5 Adaptable Activities That Really Engage Readers
By Marilyn Pryle
With the start of the new school year, we are always looking for new activities to freshen up our repertoire! At the same time, we want our students to be reading closely and thinking deeply. Here are five adaptable ideas that you can add to your toolbox to keep students creatively interacting with texts.
1. Quote Give Away
I like to use this as a prereading activity, especially with well-known authors: Have students get acclimated to the author’s style by searching through brief quotes from the author.
► Examples of quotes include:
Rumi: What you seek is seeking you.
Lois Lowry: Take pride in your pain; you are stronger than those who have none,
Shakespeare: Words are easy, like the wind; faithful friends are hard to find.
Quotes can easily be found through a simple Google search or even just through Goodreads.com.
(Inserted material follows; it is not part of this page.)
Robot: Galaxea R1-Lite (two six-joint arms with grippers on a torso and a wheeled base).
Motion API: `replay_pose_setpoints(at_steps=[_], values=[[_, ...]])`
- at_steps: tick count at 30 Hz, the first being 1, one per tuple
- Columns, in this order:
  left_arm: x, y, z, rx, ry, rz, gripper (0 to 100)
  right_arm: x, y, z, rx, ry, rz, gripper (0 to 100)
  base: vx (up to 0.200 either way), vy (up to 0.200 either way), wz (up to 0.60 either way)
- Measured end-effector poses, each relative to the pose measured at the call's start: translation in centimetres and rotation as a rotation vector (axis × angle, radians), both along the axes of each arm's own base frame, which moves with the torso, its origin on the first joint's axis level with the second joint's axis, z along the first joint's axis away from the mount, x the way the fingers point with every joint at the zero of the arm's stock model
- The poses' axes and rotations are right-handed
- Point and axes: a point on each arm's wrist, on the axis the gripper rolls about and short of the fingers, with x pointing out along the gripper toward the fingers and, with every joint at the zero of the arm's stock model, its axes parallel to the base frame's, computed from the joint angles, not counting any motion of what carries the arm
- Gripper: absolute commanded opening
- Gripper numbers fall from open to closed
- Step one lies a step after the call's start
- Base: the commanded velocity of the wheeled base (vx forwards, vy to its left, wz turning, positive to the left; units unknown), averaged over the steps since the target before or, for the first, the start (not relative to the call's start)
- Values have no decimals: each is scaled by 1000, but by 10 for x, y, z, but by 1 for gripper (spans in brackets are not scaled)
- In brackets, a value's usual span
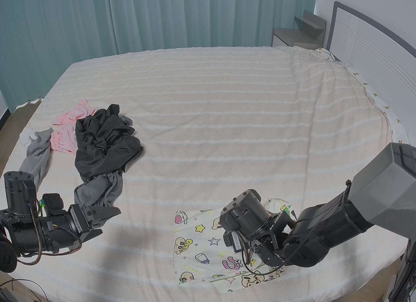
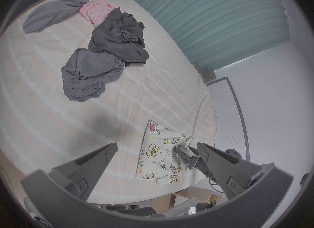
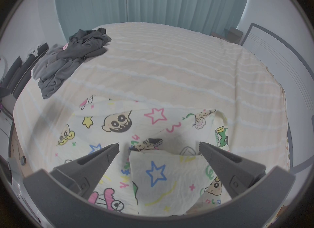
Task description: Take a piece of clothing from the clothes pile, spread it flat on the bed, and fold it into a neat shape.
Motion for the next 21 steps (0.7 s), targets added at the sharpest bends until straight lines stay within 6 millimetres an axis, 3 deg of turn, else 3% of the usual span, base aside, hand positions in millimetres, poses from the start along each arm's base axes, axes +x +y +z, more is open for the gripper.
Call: replay_pose_setpoints(at_steps=[10,21], values=[[0,0,-1,-1,6,0,100,-1,-1,-21,-100,29,17,100,0,0,0],[1,0,-1,-1,7,-1,100,-4,-34,-25,-176,66,-47,100,0,0,0]])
I have students find three quotes:
- One that has meaning for themselves
- One that has meaning for a family member, friend, or mentor outside class
- One that has meaning for a classmate who will be randomly assigned
I randomly pair students (for #3 above) and give them class time to interview each other. This way, even if the paired students don’t know each other well, they will have some information to begin their quote searches. (Note the listening and speaking elements here as well.) The other two quotes—one for themselves (#1) and one for a family member, friend, or mentor outside class (#2)—don’t require interviews.
Students then have a few days to locate their appropriate quotes and put each on a separate piece of paper and decorate. The quotes can be turned into bookmarks, locker signs, or mini-posters for home as daily positive reminders.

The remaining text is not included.